[Collected data]
= = =
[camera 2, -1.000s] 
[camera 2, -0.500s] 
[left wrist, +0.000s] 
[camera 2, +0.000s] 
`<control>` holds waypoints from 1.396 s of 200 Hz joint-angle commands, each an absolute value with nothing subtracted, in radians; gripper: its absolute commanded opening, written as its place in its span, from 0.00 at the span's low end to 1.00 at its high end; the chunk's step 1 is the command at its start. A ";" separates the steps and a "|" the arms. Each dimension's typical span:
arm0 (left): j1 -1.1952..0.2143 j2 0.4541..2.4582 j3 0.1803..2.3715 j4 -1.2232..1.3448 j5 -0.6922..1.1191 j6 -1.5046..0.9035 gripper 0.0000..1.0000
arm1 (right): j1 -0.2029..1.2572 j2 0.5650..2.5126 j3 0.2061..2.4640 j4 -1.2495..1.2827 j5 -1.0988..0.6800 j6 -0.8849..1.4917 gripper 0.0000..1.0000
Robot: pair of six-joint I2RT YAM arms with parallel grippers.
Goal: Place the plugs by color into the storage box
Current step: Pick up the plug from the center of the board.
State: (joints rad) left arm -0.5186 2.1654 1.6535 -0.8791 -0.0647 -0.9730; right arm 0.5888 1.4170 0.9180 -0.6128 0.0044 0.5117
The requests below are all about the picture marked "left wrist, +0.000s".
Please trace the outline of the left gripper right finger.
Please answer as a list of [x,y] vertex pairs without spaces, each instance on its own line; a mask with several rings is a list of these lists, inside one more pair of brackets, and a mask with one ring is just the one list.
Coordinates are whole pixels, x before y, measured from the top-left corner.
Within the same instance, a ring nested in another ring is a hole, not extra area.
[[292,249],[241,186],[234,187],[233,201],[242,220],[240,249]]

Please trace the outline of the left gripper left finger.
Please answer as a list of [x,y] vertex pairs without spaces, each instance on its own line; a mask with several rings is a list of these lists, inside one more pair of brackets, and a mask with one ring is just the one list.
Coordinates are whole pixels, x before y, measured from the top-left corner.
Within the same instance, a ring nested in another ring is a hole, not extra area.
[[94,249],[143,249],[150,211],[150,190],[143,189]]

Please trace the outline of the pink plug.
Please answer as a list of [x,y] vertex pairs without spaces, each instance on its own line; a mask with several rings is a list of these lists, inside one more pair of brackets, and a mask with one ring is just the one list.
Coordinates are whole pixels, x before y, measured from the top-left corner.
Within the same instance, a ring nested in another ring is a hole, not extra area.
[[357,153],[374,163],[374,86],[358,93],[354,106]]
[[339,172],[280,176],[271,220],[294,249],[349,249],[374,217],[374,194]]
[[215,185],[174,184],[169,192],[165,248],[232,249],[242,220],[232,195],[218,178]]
= = =
Work to be completed =>
Scan the records for the word "outline", and copy each line where it is found.

Task result =>
Please trace the outline of the left gripper right finger.
Please trace the outline of the left gripper left finger.
Please trace the outline of the pink plug.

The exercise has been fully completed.